Stored data entries

# # # #

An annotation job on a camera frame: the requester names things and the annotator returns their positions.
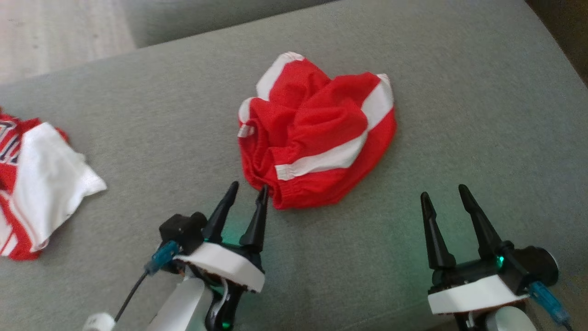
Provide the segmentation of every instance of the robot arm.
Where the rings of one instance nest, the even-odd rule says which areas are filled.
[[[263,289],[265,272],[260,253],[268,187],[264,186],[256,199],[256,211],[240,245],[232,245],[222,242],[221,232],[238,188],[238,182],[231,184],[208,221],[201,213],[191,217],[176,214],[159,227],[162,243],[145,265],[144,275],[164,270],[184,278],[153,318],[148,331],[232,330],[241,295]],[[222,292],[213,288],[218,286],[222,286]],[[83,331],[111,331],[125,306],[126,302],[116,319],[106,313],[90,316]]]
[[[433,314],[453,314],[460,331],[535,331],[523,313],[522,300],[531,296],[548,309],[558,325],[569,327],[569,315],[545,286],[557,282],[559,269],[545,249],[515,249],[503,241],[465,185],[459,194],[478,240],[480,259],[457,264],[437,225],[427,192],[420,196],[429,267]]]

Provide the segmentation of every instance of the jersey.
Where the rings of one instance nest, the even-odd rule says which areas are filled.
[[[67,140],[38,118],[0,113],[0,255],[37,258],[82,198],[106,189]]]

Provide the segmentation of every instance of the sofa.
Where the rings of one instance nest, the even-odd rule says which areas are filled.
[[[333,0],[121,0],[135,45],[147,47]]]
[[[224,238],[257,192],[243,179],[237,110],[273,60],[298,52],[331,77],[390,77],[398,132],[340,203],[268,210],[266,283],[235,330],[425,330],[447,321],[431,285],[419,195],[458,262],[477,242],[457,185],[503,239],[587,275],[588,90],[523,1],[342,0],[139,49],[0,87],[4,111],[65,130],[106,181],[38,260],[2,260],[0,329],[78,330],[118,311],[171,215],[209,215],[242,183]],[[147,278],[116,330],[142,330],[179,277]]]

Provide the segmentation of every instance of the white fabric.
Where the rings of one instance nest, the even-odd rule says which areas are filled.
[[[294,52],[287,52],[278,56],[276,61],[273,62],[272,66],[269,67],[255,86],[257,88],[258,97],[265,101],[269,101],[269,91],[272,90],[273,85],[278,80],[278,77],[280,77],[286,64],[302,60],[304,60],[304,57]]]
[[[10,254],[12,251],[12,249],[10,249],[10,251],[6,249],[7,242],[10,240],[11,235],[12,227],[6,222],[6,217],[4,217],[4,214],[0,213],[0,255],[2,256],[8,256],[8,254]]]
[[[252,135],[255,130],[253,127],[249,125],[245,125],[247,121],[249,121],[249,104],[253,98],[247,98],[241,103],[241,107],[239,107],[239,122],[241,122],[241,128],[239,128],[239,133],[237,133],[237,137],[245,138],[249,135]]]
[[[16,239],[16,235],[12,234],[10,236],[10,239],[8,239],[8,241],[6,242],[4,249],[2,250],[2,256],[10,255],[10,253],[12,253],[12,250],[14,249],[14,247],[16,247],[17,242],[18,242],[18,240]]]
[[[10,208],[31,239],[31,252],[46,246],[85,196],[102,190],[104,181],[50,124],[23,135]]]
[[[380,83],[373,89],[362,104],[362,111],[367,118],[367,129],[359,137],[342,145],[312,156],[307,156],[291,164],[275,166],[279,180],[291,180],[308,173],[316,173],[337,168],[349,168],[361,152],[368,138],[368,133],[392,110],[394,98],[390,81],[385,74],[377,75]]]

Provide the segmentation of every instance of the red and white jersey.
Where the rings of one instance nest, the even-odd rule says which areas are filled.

# # # #

» Exercise description: The entries above are to be returned exactly, without their pictures.

» Answer area:
An annotation job on a camera frame: the requester names things and the annotator returns their positions.
Provide the segmentation of every instance of the robot arm.
Where the rings of one instance nest, the even-odd rule says which areas are filled.
[[[263,289],[265,272],[260,253],[268,187],[264,186],[256,199],[256,211],[240,245],[232,245],[222,242],[221,232],[238,188],[238,182],[231,184],[208,221],[201,213],[191,217],[176,214],[159,227],[162,243],[145,265],[144,275],[164,270],[184,278],[153,318],[148,331],[232,330],[241,295]],[[222,292],[213,288],[218,286],[222,286]],[[83,331],[111,331],[125,306],[126,302],[116,319],[106,313],[90,316]]]
[[[433,314],[453,314],[460,331],[535,331],[523,313],[522,300],[531,296],[548,309],[558,325],[569,327],[569,315],[545,286],[557,282],[559,269],[545,249],[515,249],[503,241],[465,185],[459,194],[478,240],[480,259],[457,264],[437,225],[427,192],[420,196],[429,267]]]

Provide the segmentation of every instance of the jersey.
Where the rings of one instance nest, the even-odd rule says which areas are filled.
[[[67,140],[38,118],[0,113],[0,255],[37,258],[82,198],[106,189]]]

Provide the segmentation of every instance of the sofa.
Where the rings of one instance nest, the even-odd rule says which areas are filled.
[[[333,0],[121,0],[135,45],[147,47]]]
[[[224,238],[257,192],[243,179],[237,110],[273,60],[298,52],[331,77],[390,77],[398,132],[340,203],[268,210],[266,283],[235,330],[425,330],[447,321],[431,285],[419,195],[458,262],[477,242],[457,185],[503,239],[587,275],[588,90],[523,1],[342,0],[139,49],[0,87],[4,111],[65,130],[106,181],[38,260],[2,260],[0,329],[78,330],[118,311],[171,215],[209,215],[242,183]],[[147,278],[116,330],[142,330],[179,277]]]

Provide the segmentation of every instance of the white fabric.
Where the rings of one instance nest, the even-odd rule says which areas are filled.
[[[294,52],[287,52],[278,56],[276,61],[273,62],[272,66],[269,67],[255,86],[257,88],[258,97],[265,101],[269,101],[269,91],[272,90],[273,85],[278,80],[278,77],[280,77],[286,64],[302,60],[304,60],[304,57]]]
[[[10,254],[12,251],[12,249],[10,249],[10,251],[6,249],[7,242],[10,240],[11,235],[12,227],[6,222],[6,217],[4,217],[4,214],[0,213],[0,255],[2,256],[8,256],[8,254]]]
[[[252,135],[255,130],[253,127],[249,125],[245,125],[247,121],[249,121],[249,104],[253,98],[247,98],[241,103],[241,107],[239,107],[239,122],[241,122],[241,128],[239,128],[239,133],[237,133],[237,137],[245,138],[249,135]]]
[[[16,239],[16,235],[12,234],[10,236],[10,239],[8,239],[8,241],[6,242],[4,249],[2,250],[2,256],[10,255],[10,253],[12,253],[12,250],[14,249],[14,247],[16,247],[17,242],[18,242],[18,240]]]
[[[10,208],[31,239],[31,252],[46,246],[85,196],[102,190],[104,181],[50,124],[23,135]]]
[[[380,83],[373,89],[362,104],[362,111],[367,118],[367,129],[359,137],[342,145],[312,156],[307,156],[291,164],[275,166],[279,180],[291,180],[308,173],[316,173],[337,168],[349,168],[361,152],[368,138],[368,133],[392,110],[394,98],[390,81],[385,74],[377,75]]]

Provide the segmentation of every instance of the red and white jersey.
Where the rings of one instance nest, the even-odd rule says which areas are filled.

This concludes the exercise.